Advance parole is an administrative practice derived from the general parole authority in INA § 212(d)(5), giving an individual who is in the United States advance authorization to enter the United States after temporary travel abroad.  U.S. Citizenship and Immigration Services (USCIS) has the authority to grant advance parole and issue a Form I-512L, an advance parole authorization document.  Form I-512L allows a Customs and Border Protection (CBP) or other immigration inspector at a U.S. port-of-entry to parole an individual into the United States.  Advance parole does not guarantee subsequent parole into the United States.  The inspecting immigration official may, in his or her discretion, deny parole at the port-of-entry.

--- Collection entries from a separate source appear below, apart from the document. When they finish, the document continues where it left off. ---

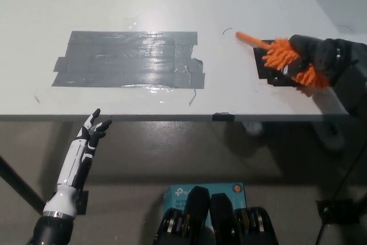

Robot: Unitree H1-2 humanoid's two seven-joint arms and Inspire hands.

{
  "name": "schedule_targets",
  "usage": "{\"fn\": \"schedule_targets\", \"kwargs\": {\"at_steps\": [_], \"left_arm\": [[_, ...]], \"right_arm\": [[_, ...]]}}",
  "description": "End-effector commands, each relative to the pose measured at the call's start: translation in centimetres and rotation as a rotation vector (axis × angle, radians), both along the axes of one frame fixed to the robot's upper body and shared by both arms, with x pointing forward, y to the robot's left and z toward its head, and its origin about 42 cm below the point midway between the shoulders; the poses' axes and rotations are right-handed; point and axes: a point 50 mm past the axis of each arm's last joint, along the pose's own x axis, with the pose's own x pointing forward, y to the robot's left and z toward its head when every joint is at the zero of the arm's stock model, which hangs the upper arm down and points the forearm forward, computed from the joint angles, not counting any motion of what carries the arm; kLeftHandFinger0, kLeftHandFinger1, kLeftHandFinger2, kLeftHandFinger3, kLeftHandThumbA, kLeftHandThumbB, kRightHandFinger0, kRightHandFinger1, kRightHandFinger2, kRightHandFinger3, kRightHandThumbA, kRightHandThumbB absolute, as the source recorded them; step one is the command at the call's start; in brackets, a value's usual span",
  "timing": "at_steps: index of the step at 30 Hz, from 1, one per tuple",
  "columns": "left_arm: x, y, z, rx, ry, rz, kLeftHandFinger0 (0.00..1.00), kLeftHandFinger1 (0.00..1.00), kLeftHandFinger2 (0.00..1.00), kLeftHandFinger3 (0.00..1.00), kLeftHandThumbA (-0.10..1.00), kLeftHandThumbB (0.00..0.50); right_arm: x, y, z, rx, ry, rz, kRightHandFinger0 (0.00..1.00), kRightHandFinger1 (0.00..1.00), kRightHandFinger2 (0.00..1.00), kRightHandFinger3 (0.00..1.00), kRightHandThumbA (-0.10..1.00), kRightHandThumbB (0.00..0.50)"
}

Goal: An orange duster is kept infront of the robot in the middle of the table and the robot extends its right arm to grab the duster, picks it up and hands it to a person

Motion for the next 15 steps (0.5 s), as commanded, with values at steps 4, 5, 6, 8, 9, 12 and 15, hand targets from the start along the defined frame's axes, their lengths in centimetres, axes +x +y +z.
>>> {"fn": "schedule_targets", "kwargs": {"at_steps": [4,5,6,8,9,12,15], "left_arm": [[1.2,0.6,1.8,0.031,-0.065,-0.016,0.94,0.88,0.83,1.0,1.0,0.092],[1.2,0.6,1.8,0.027,-0.061,-0.017,0.94,0.89,0.83,1.0,1.0,0.084],[1.1,0.6,1.8,0.024,-0.059,-0.016,0.95,0.89,0.83,1.0,1.0,0.078],[1.1,0.6,1.7,0.022,-0.056,-0.015,0.95,0.89,0.83,1.0,1.0,0.078],[1.1,0.5,1.7,0.024,-0.055,-0.015,0.95,0.89,0.83,1.0,1.0,0.078],[1.1,0.5,1.7,0.03,-0.058,-0.015,0.95,0.89,0.82,1.0,0.99,0.065],[1.1,0.5,1.8,0.034,-0.061,-0.019,0.96,0.88,0.81,1.0,0.99,0.057]], "right_arm": [[-1.6,-4.8,2.2,0.909,0.212,-0.044,0.0,0.3,0.42,0.4,-0.1,0.148],[-1.7,-4.8,3.5,1.016,0.244,-0.023,0.0,0.35,0.63,0.6,-0.1,0.137],[-1.9,-4.7,4.2,1.07,0.258,-0.002,0.0,0.37,0.77,0.79,-0.1,0.133],[-2.1,-4.6,5.3,1.15,0.28,0.038,0.0,0.31,0.81,1.0,-0.1,0.141],[-2.2,-4.6,5.9,1.216,0.29,0.079,0.0,0.27,0.77,0.96,-0.1,0.142],[-2.6,-4.3,6.7,1.308,0.285,0.115,0.0,0.25,0.74,0.95,-0.1,0.136],[-2.9,-3.8,8.1,1.502,0.279,0.231,0.0,0.33,0.69,1.0,-0.1,0.102]]}}
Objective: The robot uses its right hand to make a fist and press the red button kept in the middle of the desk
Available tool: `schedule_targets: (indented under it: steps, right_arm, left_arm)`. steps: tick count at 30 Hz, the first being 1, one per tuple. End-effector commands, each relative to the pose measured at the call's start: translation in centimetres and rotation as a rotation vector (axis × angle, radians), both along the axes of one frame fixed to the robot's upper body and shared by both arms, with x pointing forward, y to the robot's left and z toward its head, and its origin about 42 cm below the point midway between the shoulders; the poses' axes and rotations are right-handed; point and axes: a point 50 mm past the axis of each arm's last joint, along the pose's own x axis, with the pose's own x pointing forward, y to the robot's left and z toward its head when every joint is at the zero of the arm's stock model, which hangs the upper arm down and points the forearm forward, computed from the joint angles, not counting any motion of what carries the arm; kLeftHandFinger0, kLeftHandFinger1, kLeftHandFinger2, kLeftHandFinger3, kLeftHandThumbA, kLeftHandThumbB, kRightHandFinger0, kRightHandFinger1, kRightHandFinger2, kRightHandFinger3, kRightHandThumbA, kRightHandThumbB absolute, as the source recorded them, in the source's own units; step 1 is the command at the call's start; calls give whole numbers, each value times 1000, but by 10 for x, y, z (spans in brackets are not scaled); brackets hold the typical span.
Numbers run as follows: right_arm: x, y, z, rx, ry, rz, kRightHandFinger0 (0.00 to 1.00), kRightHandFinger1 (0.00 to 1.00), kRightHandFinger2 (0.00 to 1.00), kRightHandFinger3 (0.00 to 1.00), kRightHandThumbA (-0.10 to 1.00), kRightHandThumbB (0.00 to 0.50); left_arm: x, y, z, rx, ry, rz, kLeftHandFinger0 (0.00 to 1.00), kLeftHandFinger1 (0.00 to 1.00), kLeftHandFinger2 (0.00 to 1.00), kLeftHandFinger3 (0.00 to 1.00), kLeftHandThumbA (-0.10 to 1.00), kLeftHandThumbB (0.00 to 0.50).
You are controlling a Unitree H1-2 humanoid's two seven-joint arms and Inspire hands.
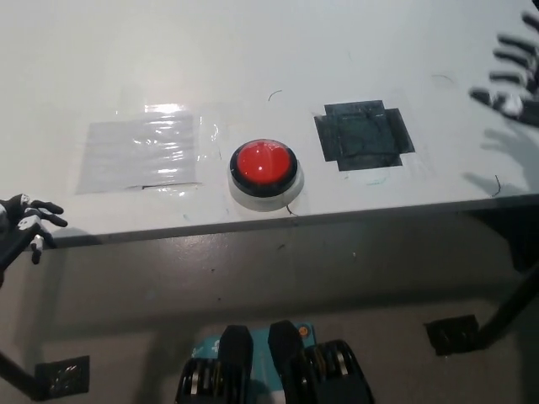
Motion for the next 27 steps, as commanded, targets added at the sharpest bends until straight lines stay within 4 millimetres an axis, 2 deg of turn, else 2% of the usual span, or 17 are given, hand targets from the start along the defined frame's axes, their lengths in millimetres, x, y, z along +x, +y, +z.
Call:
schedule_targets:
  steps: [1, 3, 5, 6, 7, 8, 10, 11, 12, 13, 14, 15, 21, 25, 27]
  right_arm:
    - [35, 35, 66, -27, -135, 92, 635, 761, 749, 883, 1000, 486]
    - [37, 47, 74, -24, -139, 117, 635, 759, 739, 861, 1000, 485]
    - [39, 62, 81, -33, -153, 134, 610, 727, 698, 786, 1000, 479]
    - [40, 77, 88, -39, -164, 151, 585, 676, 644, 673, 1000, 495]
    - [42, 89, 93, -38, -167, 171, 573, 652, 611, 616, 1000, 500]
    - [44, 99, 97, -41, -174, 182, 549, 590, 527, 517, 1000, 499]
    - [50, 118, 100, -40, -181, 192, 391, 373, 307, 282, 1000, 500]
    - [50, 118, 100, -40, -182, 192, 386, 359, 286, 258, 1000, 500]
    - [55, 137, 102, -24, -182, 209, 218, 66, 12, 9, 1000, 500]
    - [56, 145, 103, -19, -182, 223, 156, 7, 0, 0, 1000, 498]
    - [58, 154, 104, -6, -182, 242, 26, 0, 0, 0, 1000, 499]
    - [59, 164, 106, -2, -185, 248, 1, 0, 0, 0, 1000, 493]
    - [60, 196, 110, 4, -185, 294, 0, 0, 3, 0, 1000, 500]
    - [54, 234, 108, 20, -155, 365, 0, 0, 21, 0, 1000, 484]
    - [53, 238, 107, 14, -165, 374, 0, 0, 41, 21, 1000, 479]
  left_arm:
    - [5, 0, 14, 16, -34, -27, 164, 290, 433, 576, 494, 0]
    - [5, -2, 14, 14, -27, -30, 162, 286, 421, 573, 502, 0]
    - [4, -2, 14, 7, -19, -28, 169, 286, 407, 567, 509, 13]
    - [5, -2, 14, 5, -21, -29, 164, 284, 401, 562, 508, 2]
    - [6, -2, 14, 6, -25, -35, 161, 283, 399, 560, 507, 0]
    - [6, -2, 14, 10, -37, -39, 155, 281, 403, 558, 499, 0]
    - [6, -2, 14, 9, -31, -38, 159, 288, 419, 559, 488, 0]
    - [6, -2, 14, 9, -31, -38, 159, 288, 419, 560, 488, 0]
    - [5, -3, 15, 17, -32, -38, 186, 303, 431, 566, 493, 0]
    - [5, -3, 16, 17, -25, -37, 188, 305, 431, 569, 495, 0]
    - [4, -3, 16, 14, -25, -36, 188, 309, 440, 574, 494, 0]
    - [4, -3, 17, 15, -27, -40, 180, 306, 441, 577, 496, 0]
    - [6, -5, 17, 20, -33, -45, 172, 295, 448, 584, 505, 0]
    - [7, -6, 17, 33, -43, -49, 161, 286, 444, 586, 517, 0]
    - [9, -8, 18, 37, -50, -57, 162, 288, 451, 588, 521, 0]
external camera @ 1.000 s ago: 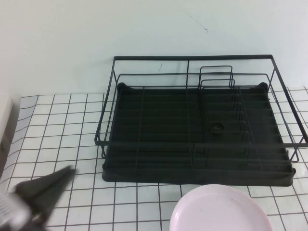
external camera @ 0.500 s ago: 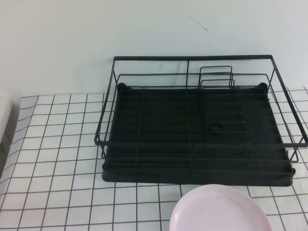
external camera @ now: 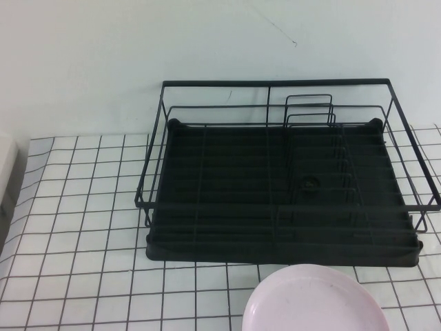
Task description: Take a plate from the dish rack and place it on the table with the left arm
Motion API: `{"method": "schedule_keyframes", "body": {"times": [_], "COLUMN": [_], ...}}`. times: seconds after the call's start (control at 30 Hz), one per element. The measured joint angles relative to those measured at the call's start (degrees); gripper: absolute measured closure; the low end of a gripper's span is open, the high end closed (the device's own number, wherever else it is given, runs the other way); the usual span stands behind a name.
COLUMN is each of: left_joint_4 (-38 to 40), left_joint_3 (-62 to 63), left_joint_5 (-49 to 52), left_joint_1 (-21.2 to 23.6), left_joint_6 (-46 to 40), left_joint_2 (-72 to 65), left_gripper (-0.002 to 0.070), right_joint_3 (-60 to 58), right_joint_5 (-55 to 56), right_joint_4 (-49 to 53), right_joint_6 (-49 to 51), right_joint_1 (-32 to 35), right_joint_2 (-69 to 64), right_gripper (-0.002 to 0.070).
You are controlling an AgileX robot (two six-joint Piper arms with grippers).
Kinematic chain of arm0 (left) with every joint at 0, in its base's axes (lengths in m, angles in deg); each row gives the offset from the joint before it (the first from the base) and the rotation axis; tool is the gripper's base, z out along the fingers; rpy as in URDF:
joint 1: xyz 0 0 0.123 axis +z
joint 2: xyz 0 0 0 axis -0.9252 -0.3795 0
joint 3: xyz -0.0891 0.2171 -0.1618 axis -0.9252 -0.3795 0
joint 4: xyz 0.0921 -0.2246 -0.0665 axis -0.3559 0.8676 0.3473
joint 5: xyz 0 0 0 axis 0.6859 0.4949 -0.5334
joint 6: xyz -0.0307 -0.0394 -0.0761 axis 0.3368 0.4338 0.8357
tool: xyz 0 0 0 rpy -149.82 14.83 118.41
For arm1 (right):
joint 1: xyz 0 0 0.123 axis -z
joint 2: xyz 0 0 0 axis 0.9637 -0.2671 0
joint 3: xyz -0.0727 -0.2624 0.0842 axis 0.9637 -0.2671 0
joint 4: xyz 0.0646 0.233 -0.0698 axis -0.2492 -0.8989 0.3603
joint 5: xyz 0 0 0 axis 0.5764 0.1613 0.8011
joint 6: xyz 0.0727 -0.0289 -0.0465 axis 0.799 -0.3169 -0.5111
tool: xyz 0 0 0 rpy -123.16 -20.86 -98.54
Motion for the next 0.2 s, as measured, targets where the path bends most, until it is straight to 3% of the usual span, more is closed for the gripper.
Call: {"method": "schedule_keyframes", "body": {"times": [0.2], "left_joint_4": [0.0], "left_joint_3": [0.0], "left_joint_5": [0.0], "left_joint_1": [-1.28], "left_joint_6": [0.0], "left_joint_2": [0.0], "left_gripper": [0.0677], "right_joint_3": [0.0], "right_joint_5": [0.0], "right_joint_4": [0.0], "right_joint_6": [0.0], "right_joint_1": [0.0], "right_joint_2": [0.0], "right_gripper": [0.0678]}}
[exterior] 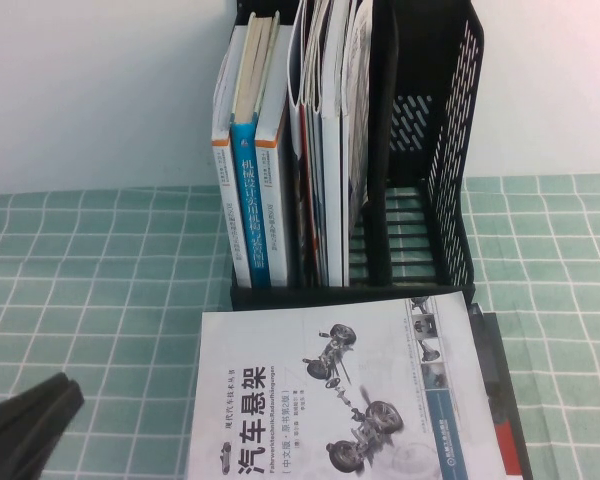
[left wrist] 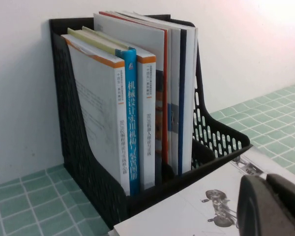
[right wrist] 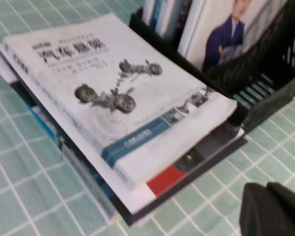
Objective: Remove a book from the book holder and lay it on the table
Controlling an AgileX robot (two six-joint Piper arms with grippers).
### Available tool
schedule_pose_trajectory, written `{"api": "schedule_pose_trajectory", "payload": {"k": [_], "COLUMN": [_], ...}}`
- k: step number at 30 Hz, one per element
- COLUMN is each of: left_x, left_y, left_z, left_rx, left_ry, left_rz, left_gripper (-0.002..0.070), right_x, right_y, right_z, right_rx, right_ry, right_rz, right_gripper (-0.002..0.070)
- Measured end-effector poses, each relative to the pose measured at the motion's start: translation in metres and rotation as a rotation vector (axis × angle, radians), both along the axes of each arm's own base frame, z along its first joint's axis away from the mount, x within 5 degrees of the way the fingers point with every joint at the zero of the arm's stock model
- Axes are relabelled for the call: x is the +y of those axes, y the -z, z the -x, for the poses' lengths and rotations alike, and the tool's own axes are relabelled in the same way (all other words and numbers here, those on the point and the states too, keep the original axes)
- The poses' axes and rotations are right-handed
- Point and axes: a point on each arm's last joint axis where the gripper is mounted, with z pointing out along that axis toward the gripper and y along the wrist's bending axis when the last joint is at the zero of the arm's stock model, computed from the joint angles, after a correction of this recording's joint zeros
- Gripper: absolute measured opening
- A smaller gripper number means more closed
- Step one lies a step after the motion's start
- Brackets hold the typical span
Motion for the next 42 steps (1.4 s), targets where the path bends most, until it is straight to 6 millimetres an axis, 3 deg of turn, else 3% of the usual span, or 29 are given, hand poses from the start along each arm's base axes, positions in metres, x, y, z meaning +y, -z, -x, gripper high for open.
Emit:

In a series of AAO decisions citing Matter of Arrabally and Yerrabelly thereafter, applicants who entered without inspection and subsequently obtained Temporary Protected Status (TPS), were allowed to use advance parole obtained pursuant to section 212(d)(5)(A) to temporarily leave the U.S., re-enter the U.S., and pursue pending applications for adjustment of status.  They were deemed to have NOT made a “departure” from the United States for purposes of section 212(a)(9)(B)(i)(II) of the Act.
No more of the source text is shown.